かつての旧運輸省(現在の国土交通省)は、トラック等を使用する貨物運送事業全般に対して、「初年度登録から3年以内の車に限って営業ナンバーの付与を認める」(新車として登録してナンバープレートが付いてから3年以内)という「車令制限」を設定していました。つまり、一般のクルマに比べて走行頻度の高い営業車両に「古すぎる車を使用するのは認めない」と中古車に一定の制限を課していたのです。

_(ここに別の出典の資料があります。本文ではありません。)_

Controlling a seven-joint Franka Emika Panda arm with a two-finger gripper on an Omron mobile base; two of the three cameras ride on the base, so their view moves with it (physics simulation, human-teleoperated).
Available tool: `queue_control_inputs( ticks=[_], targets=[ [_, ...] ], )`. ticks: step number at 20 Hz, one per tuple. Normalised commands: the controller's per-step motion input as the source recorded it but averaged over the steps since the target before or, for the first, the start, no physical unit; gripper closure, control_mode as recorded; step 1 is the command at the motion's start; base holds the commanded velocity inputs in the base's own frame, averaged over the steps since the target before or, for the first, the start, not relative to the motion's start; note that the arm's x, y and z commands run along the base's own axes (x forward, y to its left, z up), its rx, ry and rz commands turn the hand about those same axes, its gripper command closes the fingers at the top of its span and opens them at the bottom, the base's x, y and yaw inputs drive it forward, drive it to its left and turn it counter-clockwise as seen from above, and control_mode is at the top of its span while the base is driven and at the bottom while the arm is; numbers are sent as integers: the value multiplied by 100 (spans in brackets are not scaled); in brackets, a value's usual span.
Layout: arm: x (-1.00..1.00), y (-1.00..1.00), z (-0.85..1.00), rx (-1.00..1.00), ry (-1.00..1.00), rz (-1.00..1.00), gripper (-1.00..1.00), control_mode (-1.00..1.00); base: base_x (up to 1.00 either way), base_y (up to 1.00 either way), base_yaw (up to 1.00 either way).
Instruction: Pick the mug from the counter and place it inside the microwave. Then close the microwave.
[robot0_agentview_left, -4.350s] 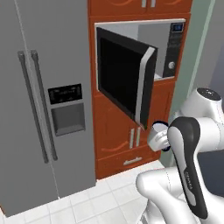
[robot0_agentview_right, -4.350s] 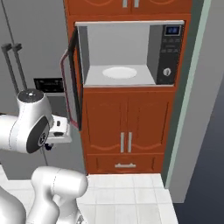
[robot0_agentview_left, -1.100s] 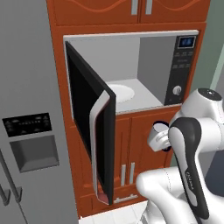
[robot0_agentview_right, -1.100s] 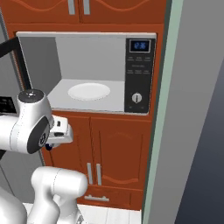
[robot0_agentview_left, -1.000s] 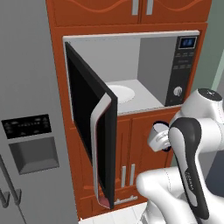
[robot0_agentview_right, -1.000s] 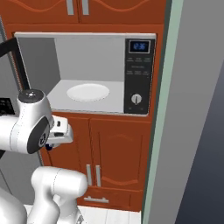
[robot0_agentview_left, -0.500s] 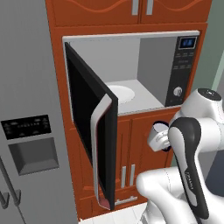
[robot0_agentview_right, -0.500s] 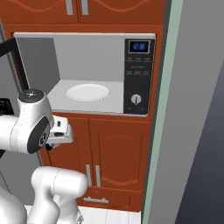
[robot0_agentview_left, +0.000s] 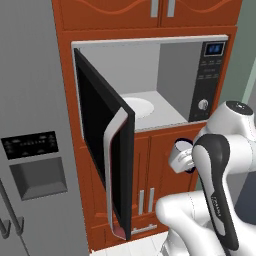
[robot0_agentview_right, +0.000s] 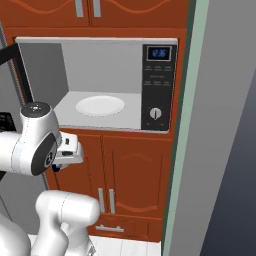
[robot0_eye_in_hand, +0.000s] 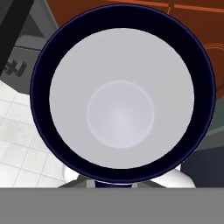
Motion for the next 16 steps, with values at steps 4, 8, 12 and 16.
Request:
queue_control_inputs(
  ticks=[4,8,12,16],
  targets=[
    [0,0,0,0,0,0,100,-100,0,0,0],
    [0,0,0,0,0,0,100,-100,0,0,0],
    [-14,0,0,0,-1,7,100,-100,0,0,0],
    [-2,3,1,0,0,13,100,-100,0,0,0]
  ],
)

軽貨物運送業の新規開業で一番お金が掛かるのが車両コスト

しかし、自動車技術の発達による性能の向上と規制緩和が進んだおかげで、軽運送業で使用する軽貨物自動車に関しても、車令制限は撤廃されました。したがって、登録上の制限から無理にFCへ入会する方法でなく、100%自分の収入になる自己開業を選びたい人でも中古車で十分に始められるようになったのです。軽貨物運送業を新規に開業する場合に、最もお金が掛かるのは車両コストです。その一番お金が掛かるところを格安の中古車で安く済ませることができれば、余裕資金が残りますのでそれを運転資金に回せば、金銭的に余裕ができるばかりか精神的な余裕もできて一挙両得という訳です。このように、一時的な目先の損得だけでなく、中長期的なプラスを考えて行動することが経営者に求められることです。

事務所や営業所なんてなくてもいい

軽貨物運送業では、お客様の求めに応じて、お客様の代わりに荷物を運送(配達)するサービス業ですから、商品を仕入れることがありませんし、在庫を置いておくこともありません。また、荷物を出発地から配達地に運ぶ仕事ですから、利用するのは公道でサービスを行う拠点だとか商品を置いておくスペースを用意する必要もないのです。これがもし、どこかにお店を借りるということになると、保証金や礼金を用意しなくてはなりませんし、毎月の家賃はもちろん水道光熱費なども負担することになります。これが無店舗でもできるのですからそのコスト負担の差は大きいのです。

配達受付の電話担当ぐらい必要?

このように軽貨物自動車を使う運送業では、その事業規模から「来客を想定して店舗スタッフを配置する」といったことはしなくていいのです。実際に走って荷物を届けるスタッフ以外で人件費を払うことはコスト以外の何ものでもありません。しかし、配達受付の電話担当ぐらい必要ではないか?と考える人もいるでしょう。でも、わざわざスタッフを雇って電話番をさせなくても大丈夫です。一般電話の番号を代表番号にしておき出先の携帯電話へ転送したり、直接受注専用の携帯電話番号を公開する人もいます。要は、お客様からの連絡が繋がればいいのです。これで電話番にかかる人件費もゼロにできます。